The majority of government expenditure related to civil service salaries, and this compensation cost had risen while the total number of employees in the civil service had actually decreased. The pay cut itself was not really a cut, just a reduction in the top band. There was a tendency for people to keep getting promoted and getting more pay anyway.
In broad-brush terms, expenditure was HK$200 billion, revenue HK$150 billion. Antony Leung hoped to bridge the gap with his HK$20 billion "cut" together with some asset sales – booked in the general revenue account rather than the Capital Works account - and a bit of economic growth. Three per cent VAT might help bridge the gap subsequently if this was introduced in 2007/08. But the scheme in the budget to balance the books by 2006/07 was just a show to appear to conform with the Basic Law requirement for balanced budgets.
Value for money
It was not just the amount of the deficit that was important, it was what was being received for the money. Value was just not being obtained. For example, new public housing estates were covering just 40% of their operating costs from rents.
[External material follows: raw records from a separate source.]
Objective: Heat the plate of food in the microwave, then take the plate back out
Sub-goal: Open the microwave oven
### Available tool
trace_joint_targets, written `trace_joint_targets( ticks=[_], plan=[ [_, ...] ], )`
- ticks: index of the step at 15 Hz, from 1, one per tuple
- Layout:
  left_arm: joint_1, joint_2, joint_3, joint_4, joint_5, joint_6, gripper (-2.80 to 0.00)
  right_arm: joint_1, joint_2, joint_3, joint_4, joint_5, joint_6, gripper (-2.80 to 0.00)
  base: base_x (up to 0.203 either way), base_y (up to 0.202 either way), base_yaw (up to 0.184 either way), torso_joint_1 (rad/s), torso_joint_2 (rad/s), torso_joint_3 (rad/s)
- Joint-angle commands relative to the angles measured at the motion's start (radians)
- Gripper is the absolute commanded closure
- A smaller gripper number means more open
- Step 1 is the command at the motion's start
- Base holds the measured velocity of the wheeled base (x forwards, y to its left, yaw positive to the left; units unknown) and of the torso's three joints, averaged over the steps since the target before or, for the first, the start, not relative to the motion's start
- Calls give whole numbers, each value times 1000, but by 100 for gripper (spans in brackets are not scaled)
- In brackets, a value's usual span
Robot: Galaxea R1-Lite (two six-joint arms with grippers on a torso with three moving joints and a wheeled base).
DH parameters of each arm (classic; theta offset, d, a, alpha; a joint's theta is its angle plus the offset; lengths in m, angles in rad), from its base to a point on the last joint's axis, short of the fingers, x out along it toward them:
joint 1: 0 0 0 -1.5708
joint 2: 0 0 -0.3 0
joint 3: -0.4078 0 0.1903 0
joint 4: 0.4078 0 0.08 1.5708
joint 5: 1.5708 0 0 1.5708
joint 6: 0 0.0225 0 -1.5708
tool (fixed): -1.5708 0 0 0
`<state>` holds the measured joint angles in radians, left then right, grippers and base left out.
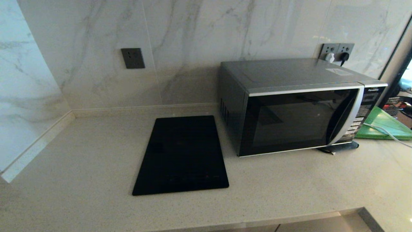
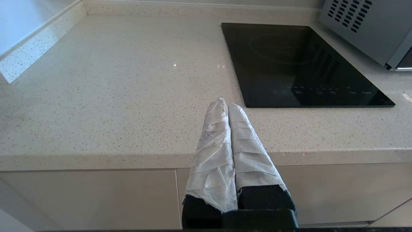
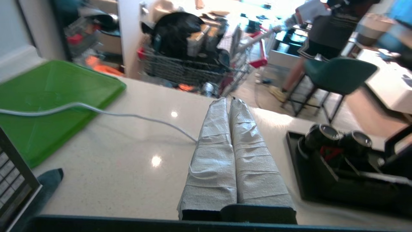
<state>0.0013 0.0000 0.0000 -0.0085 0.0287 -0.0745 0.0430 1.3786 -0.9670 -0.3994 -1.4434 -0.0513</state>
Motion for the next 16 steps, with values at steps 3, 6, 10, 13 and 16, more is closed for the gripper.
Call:
trace_joint_targets(
  ticks=[3, 6, 10, 13, 16],
  plan=[
    [0, 2, 0, -1, 0, -1, 0, 36, 150, 10, -30, -54, 20, 0, 0, 0, 0, 0, 0, 0],
    [0, 2, 0, -1, 0, -1, 0, 46, 202, 8, -57, -59, 19, 0, 0, 0, 0, 0, 0, 0],
    [0, 2, 0, -1, 0, -1, 0, 46, 212, 65, -58, -59, 11, -164, 0, 0, 0, 0, 0, 0],
    [0, 2, 0, -1, 0, -1, 0, 55, 263, 16, -73, -57, 15, -280, 0, 0, 0, 0, 0, 0],
    [0, 2, 0, -1, 0, -1, 0, 71, 395, -35, -250, -58, 23, -280, 0, 0, 0, 0, 0, 0]
  ],
)
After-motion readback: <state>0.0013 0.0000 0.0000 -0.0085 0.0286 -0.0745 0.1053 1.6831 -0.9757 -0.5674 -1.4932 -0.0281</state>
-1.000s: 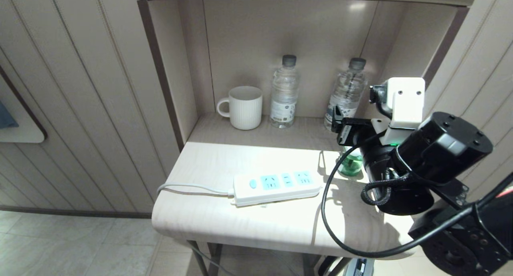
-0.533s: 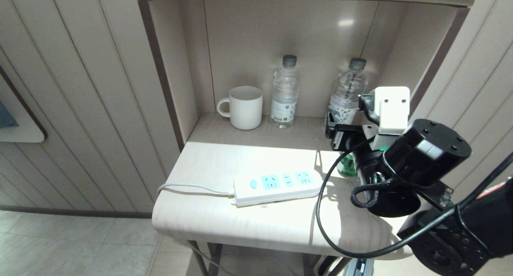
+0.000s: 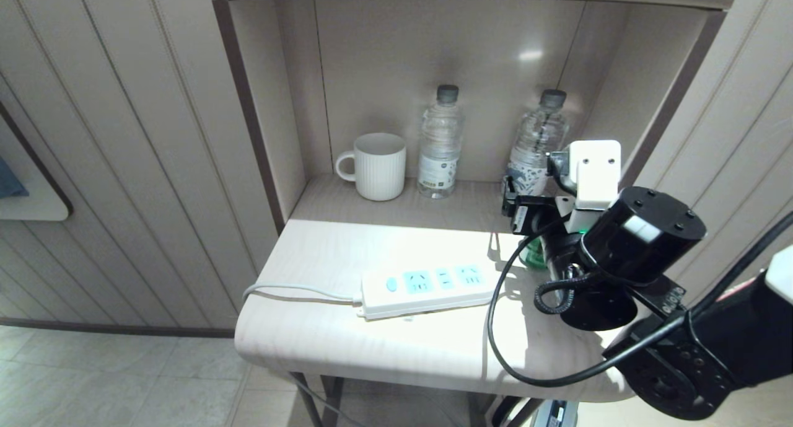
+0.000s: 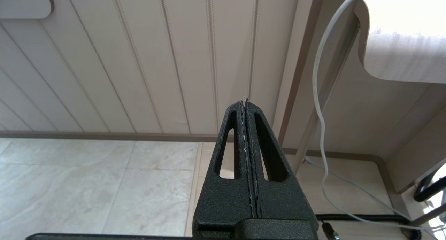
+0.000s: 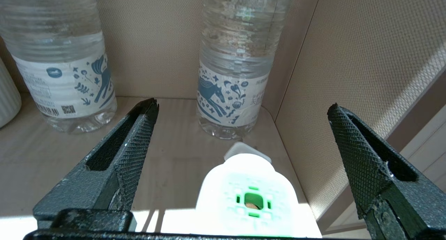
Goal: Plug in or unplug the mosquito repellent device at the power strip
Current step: Pick up the mosquito repellent liquid
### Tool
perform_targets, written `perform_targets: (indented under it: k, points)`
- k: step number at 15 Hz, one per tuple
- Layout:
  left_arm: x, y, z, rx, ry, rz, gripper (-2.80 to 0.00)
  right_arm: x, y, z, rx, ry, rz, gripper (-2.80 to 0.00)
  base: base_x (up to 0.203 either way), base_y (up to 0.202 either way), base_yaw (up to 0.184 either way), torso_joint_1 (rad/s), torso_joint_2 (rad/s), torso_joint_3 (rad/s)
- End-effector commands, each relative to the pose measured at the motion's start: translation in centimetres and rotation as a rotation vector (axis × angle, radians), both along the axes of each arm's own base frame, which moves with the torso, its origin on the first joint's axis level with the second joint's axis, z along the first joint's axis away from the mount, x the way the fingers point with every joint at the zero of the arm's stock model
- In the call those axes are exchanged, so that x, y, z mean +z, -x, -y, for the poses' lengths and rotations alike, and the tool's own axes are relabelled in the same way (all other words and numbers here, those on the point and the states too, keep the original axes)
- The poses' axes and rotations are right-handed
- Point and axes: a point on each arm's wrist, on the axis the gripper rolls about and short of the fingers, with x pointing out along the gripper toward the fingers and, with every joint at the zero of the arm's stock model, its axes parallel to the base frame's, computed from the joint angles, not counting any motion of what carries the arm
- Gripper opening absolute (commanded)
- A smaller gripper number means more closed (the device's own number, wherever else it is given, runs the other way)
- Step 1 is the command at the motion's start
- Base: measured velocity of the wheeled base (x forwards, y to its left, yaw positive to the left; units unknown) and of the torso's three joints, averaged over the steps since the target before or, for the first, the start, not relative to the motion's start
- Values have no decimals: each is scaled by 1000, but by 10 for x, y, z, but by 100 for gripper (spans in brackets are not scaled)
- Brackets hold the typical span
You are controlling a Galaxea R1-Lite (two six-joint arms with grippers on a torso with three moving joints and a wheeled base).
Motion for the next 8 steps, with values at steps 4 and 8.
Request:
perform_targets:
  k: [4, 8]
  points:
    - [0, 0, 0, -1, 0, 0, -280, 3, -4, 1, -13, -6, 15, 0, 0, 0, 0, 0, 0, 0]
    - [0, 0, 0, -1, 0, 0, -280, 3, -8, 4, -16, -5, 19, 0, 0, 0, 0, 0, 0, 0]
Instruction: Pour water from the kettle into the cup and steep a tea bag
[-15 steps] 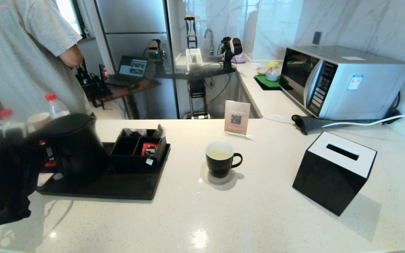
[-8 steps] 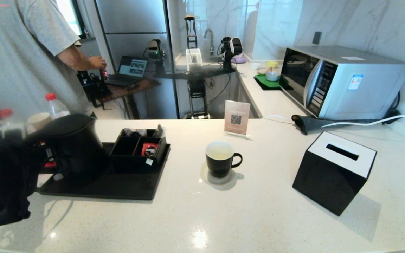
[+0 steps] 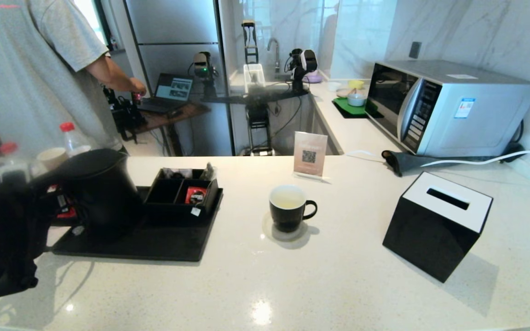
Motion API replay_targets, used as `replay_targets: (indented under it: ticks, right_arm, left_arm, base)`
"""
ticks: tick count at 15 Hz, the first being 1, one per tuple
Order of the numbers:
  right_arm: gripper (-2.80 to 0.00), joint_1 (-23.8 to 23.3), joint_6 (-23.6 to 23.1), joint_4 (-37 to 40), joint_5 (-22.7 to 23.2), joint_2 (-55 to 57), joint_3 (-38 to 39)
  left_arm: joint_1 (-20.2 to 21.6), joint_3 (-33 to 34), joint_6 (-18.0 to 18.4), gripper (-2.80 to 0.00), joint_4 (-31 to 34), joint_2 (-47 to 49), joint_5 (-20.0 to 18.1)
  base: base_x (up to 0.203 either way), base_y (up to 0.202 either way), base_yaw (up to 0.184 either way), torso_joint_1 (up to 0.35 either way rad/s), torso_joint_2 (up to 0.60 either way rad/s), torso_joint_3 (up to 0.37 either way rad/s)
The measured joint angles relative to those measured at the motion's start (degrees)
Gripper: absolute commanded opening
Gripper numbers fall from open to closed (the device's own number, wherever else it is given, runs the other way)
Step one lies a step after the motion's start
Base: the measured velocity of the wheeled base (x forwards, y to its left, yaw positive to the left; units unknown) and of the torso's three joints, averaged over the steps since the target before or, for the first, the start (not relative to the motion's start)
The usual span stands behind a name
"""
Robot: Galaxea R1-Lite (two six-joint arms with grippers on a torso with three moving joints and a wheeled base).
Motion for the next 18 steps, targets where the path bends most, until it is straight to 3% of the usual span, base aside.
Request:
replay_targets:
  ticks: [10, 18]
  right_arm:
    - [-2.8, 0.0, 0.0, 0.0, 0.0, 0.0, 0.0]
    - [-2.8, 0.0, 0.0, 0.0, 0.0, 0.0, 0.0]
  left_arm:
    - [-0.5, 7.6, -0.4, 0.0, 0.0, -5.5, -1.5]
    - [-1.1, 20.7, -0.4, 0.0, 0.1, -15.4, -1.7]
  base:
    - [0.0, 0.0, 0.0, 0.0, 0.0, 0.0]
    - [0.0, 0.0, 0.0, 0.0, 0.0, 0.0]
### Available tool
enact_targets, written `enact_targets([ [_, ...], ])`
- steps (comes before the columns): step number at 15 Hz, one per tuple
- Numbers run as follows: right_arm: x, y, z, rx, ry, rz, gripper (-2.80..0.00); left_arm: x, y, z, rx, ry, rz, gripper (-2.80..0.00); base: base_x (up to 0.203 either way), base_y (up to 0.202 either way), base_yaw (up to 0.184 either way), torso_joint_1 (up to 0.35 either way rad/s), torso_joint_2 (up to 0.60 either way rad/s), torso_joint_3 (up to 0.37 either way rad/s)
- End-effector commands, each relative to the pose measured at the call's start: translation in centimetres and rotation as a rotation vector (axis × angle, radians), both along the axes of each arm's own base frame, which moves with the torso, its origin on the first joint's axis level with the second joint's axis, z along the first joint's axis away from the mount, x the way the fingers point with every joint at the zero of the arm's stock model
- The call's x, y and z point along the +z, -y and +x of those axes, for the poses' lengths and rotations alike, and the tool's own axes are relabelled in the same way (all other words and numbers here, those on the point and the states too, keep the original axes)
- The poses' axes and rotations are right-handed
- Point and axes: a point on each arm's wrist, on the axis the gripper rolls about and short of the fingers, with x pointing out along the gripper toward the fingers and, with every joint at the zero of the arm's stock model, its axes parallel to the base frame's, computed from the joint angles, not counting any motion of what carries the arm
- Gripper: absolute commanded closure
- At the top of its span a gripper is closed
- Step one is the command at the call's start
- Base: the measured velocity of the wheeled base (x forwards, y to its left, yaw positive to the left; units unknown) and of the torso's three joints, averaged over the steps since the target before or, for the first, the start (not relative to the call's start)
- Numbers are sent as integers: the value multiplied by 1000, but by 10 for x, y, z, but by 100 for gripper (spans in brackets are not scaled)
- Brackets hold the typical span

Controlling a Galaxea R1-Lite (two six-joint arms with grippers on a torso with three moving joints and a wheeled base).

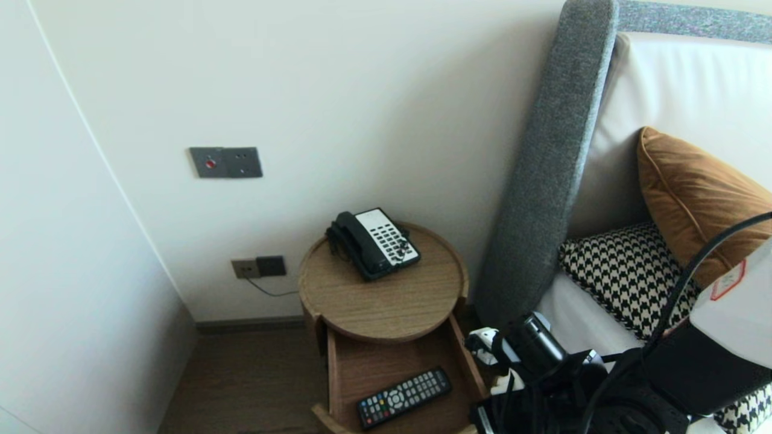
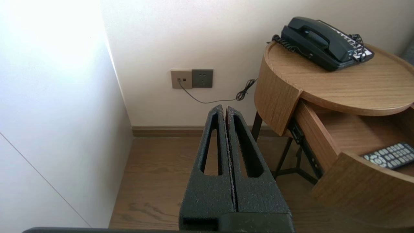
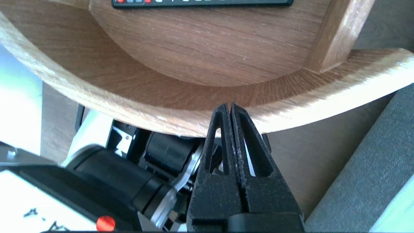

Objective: Open the nightstand drawer

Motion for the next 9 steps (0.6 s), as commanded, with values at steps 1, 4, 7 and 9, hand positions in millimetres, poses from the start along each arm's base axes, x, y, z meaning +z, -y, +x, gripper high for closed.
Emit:
enact_targets([
  [1,5,2,-4,2,13,10,0,0,0,0,1,2,-1,0,0,0,0,0,0,0],
  [4,20,2,2,-17,67,38,0,0,0,0,1,2,-1,0,0,0,0,0,0,0],
  [7,45,-1,17,-70,160,68,0,0,0,0,0,2,-1,0,0,0,0,0,0,0],
  [9,66,-4,29,-108,148,75,0,0,0,0,0,2,-1,0,0,0,0,0,0,0],
])
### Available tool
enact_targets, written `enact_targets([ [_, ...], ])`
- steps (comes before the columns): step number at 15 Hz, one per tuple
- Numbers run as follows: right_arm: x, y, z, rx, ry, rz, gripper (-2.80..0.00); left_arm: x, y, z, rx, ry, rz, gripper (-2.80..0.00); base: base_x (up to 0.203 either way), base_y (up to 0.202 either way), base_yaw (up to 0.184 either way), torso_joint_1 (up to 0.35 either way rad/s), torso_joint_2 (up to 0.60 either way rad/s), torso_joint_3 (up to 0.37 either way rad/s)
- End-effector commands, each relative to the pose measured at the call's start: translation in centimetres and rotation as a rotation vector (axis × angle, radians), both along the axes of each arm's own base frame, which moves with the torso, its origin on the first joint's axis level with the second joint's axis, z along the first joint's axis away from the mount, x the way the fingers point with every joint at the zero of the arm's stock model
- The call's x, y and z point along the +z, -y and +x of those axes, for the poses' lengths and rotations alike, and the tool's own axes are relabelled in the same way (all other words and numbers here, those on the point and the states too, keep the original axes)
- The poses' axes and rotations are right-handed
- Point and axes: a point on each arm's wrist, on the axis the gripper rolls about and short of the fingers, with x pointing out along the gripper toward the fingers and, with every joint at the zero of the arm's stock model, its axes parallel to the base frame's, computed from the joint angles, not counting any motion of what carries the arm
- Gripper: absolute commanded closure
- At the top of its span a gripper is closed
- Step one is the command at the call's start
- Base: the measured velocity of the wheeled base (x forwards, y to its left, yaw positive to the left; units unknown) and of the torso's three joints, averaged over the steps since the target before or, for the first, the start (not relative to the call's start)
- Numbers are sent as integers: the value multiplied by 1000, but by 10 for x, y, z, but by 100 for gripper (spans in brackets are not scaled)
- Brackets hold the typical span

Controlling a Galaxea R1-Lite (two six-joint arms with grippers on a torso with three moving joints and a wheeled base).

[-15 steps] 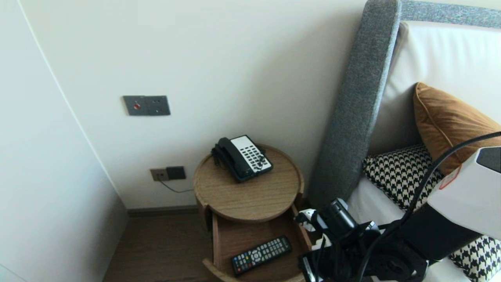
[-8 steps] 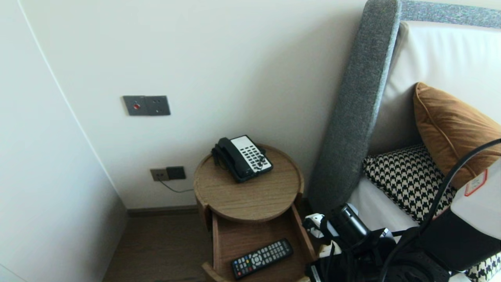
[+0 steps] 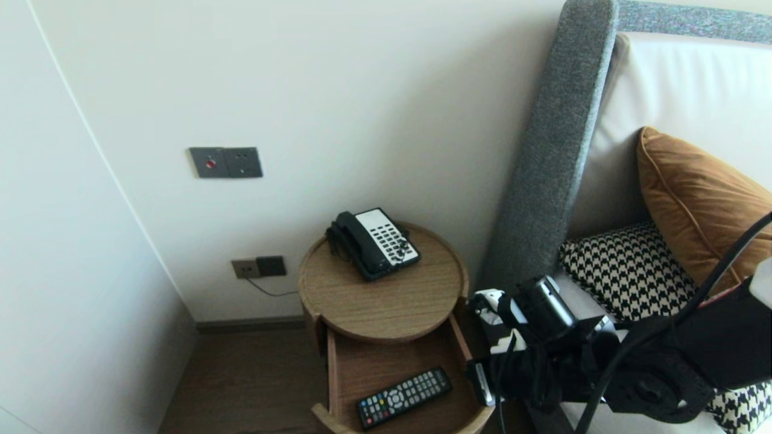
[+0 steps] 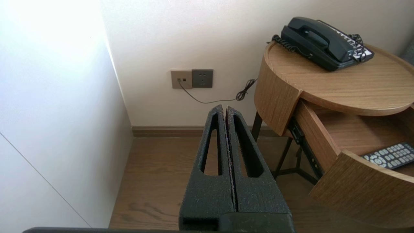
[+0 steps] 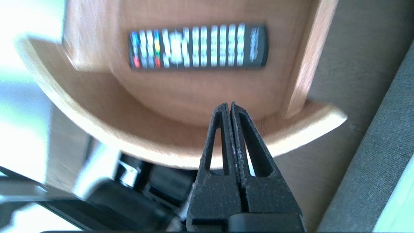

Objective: Take the remote control out of the drawer one by one and place them on the table

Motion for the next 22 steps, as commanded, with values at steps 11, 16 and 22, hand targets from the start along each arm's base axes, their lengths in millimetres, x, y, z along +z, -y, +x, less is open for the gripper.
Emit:
enact_targets([
  [11,16,-19,30,0,-163,-114,0,0,0,0,1,2,-1,0,0,0,0,0,0,0],
  [16,5,-21,37,65,-153,-166,-280,0,0,0,1,2,-1,0,0,0,0,0,0,0],
  [22,2,-11,48,285,-85,-199,-280,0,0,0,0,2,-1,0,0,0,0,0,0,0],
])
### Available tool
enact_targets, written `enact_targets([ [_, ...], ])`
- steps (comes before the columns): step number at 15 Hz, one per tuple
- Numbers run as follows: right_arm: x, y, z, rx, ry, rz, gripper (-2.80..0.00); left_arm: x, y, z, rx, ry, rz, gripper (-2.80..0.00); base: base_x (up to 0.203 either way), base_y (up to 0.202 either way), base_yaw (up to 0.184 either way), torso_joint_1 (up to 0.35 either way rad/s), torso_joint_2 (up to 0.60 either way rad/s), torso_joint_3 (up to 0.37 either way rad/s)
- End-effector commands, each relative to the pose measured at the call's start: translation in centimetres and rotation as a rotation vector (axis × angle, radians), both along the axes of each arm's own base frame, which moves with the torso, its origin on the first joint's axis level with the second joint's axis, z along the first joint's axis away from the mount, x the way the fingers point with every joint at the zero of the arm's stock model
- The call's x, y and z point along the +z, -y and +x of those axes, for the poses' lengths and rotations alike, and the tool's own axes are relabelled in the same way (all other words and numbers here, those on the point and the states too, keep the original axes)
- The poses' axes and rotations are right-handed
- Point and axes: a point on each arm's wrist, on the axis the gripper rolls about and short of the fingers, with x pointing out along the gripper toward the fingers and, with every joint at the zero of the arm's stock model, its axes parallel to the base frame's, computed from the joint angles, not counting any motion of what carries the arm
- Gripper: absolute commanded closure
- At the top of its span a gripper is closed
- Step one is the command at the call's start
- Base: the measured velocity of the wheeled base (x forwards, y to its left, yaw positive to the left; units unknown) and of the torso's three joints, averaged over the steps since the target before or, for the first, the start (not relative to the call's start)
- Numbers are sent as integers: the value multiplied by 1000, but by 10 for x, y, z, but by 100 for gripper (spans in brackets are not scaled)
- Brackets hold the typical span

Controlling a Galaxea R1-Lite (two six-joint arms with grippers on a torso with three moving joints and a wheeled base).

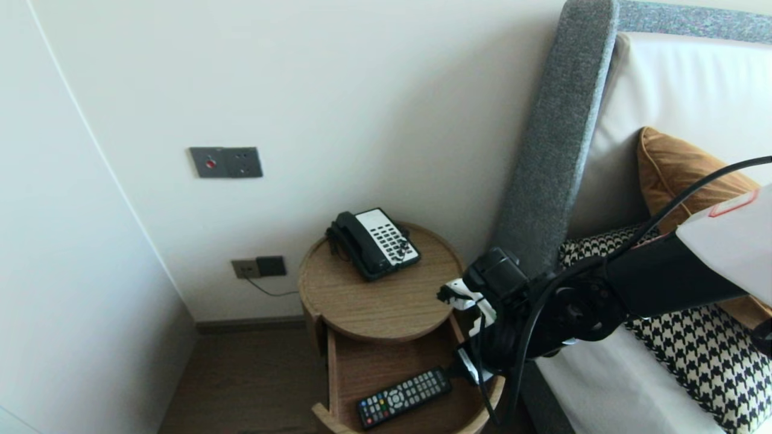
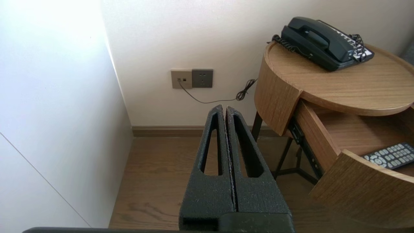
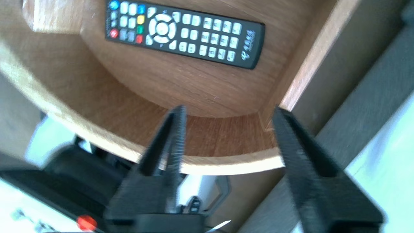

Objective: Take the remote control out of the drawer one by one and place them on the table

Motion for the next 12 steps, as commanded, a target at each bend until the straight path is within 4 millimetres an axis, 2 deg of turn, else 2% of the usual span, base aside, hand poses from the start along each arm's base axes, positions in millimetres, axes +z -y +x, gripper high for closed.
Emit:
enact_targets([
  [1,-5,8,8,103,12,-1,-280,0,0,0,1,2,-1,0,0,0,0,0,0,0],
  [6,-24,2,35,237,69,-34,-280,0,0,0,0,2,-1,0,0,0,0,0,0,0],
  [10,-30,1,33,295,79,-59,-280,0,0,0,0,2,-1,0,0,0,0,0,0,0],
  [12,-22,-1,29,305,96,-51,-280,0,0,0,1,2,-1,0,0,0,0,0,0,0],
])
The UN guideline was to set public housing rents at 27% of average income; in Hong Kong, the level of rents was 10%. This was ridiculous. Public benefits like housing should be means-tested, and there should also be user fees. Too many people in Hong Kong were getting a free ride when they could afford to pay more. Means-testing was a better solution than wholesale cutting of allowances. User fees, combined with cash payments to those really not able to pay, would together make a more effective cash-based social security system.
And civil service salaries needed to be cut. Many Hong Kong employees were overpaid prior to 1997, including he himself, Mr Brown admitted. But in the private sector people, again including himself, had adjusted to reality. The public sector had not adjusted, and now public sector pay stood out far above the level of the general workforce. In a way, Hong Kong was now bearing the brunt of the pact the British made with the civil service, paying them off to keep them quiet during the handover. Antony Leung had exacerbated the situation by closing the pay deal with the civil service in advance of the pay level survey. It was a disgrace.
It was not merely that civil service pay needed to be cut. Much that was currently in government needed to be privatised, so that the civil service would be made much smaller. The Post Office, water, printing – all of these should be in the private sector as they were in many other countries. In Britain public sector pay was no longer a political issue because the sector had been made smaller and much of it converted into more autonomous agencies. It was not that HK$200 billion was an inappropriate amount to spend on essential services but rather that we should be getting three times as much value for the money. In the UK, you had to pay your own hospital fees until your assets reduced to GBP17,000. In Hong Kong hospital services were not even means-tested.